TASK DETAILS — Every entry must be transcribed exactly as written.

DATASET RECORDS —

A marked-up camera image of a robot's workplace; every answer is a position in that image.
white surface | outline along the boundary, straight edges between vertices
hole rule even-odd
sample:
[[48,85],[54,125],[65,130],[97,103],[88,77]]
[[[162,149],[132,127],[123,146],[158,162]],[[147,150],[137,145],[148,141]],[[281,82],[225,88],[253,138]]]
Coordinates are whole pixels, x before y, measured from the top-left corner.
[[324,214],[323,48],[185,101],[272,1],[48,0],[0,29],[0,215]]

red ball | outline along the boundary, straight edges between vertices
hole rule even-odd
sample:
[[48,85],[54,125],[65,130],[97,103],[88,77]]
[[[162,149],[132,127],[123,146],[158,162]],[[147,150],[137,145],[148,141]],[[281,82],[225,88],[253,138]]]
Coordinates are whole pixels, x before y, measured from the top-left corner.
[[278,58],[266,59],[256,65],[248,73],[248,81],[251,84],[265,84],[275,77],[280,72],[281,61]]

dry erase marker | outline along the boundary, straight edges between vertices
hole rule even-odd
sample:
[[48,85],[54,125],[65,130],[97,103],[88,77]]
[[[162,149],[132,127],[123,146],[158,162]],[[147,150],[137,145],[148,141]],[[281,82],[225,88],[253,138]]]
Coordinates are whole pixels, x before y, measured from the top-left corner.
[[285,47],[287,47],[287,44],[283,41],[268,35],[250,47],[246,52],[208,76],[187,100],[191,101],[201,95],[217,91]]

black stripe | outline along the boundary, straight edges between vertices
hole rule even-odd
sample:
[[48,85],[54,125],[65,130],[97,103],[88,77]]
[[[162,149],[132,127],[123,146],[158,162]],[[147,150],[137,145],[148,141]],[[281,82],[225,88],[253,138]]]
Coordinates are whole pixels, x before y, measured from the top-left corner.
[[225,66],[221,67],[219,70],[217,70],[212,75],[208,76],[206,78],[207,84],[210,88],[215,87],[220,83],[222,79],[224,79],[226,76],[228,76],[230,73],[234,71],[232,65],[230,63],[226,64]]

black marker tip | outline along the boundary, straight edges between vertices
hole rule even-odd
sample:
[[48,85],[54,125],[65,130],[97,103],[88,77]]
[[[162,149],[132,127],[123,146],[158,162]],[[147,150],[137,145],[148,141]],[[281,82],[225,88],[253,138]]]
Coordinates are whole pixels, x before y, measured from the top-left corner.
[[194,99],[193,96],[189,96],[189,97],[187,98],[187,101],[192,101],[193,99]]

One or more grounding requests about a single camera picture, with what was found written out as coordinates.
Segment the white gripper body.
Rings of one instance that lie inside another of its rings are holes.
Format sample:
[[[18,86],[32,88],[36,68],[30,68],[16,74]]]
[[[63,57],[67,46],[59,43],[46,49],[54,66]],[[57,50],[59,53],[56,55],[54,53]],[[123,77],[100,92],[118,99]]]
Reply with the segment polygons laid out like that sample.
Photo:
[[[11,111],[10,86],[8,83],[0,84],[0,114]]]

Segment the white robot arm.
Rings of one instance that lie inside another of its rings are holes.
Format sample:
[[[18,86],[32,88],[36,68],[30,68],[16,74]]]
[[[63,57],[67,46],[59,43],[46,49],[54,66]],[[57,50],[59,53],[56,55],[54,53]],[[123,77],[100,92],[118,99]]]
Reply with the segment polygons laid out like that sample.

RESPONSE AREA —
A marked-up camera image of a robot's workplace; every answer is a position in that image.
white surface | outline along the boundary, straight edges between vertices
hole rule even-odd
sample:
[[48,85],[54,125],[65,130],[97,103],[88,77]]
[[[162,149],[132,127],[123,146],[158,162]],[[147,150],[137,145],[148,141]],[[281,82],[225,88],[253,138]]]
Coordinates are whole pixels, x before y, measured from the top-left corner.
[[324,214],[323,48],[185,101],[272,1],[48,0],[0,29],[0,215]]

red ball | outline along the boundary, straight edges between vertices
hole rule even-odd
sample:
[[48,85],[54,125],[65,130],[97,103],[88,77]]
[[[162,149],[132,127],[123,146],[158,162]],[[147,150],[137,145],[148,141]],[[281,82],[225,88],[253,138]]]
Coordinates are whole pixels, x before y, measured from the top-left corner.
[[278,58],[266,59],[256,65],[248,73],[248,81],[251,84],[265,84],[275,77],[280,72],[281,61]]

dry erase marker | outline along the boundary, straight edges between vertices
hole rule even-odd
sample:
[[48,85],[54,125],[65,130],[97,103],[88,77]]
[[[162,149],[132,127],[123,146],[158,162]],[[147,150],[137,145],[148,141]],[[281,82],[225,88],[253,138]]]
Coordinates are whole pixels, x before y, measured from the top-left corner.
[[285,47],[287,47],[287,44],[283,41],[268,35],[250,47],[246,52],[208,76],[187,100],[191,101],[201,95],[217,91]]

black stripe | outline along the boundary, straight edges between vertices
hole rule even-odd
sample:
[[48,85],[54,125],[65,130],[97,103],[88,77]]
[[[162,149],[132,127],[123,146],[158,162]],[[147,150],[137,145],[148,141]],[[281,82],[225,88],[253,138]]]
Coordinates are whole pixels, x before y, measured from the top-left corner.
[[225,66],[221,67],[219,70],[217,70],[212,75],[208,76],[206,78],[207,84],[210,88],[215,87],[220,83],[222,79],[224,79],[226,76],[228,76],[230,73],[234,71],[232,65],[230,63],[226,64]]

black marker tip | outline along the boundary, straight edges between vertices
hole rule even-odd
sample:
[[48,85],[54,125],[65,130],[97,103],[88,77]]
[[[162,149],[132,127],[123,146],[158,162]],[[147,150],[137,145],[148,141]],[[281,82],[225,88],[253,138]]]
Coordinates are whole pixels, x before y, measured from the top-left corner.
[[194,99],[193,96],[189,96],[189,97],[187,98],[187,101],[192,101],[193,99]]

One or more grounding requests about a single camera picture, with what was found written out as coordinates.
Segment the white gripper body.
Rings of one instance that lie inside another of its rings are holes.
Format sample:
[[[18,86],[32,88],[36,68],[30,68],[16,74]]]
[[[63,57],[67,46],[59,43],[46,49],[54,66]],[[57,50],[59,53],[56,55],[54,53]],[[123,77],[100,92],[118,99]]]
Reply with the segment polygons laid out like that sample.
Photo:
[[[11,111],[10,86],[8,83],[0,84],[0,114]]]

Segment the white robot arm.
Rings of one instance that lie inside another of its rings are holes.
Format sample:
[[[18,86],[32,88],[36,68],[30,68],[16,74]]]
[[[63,57],[67,46],[59,43],[46,49],[54,66]],[[57,50],[59,53],[56,55],[54,53]],[[123,77],[100,92],[118,99]]]
Reply with the segment polygons laid out like that sample.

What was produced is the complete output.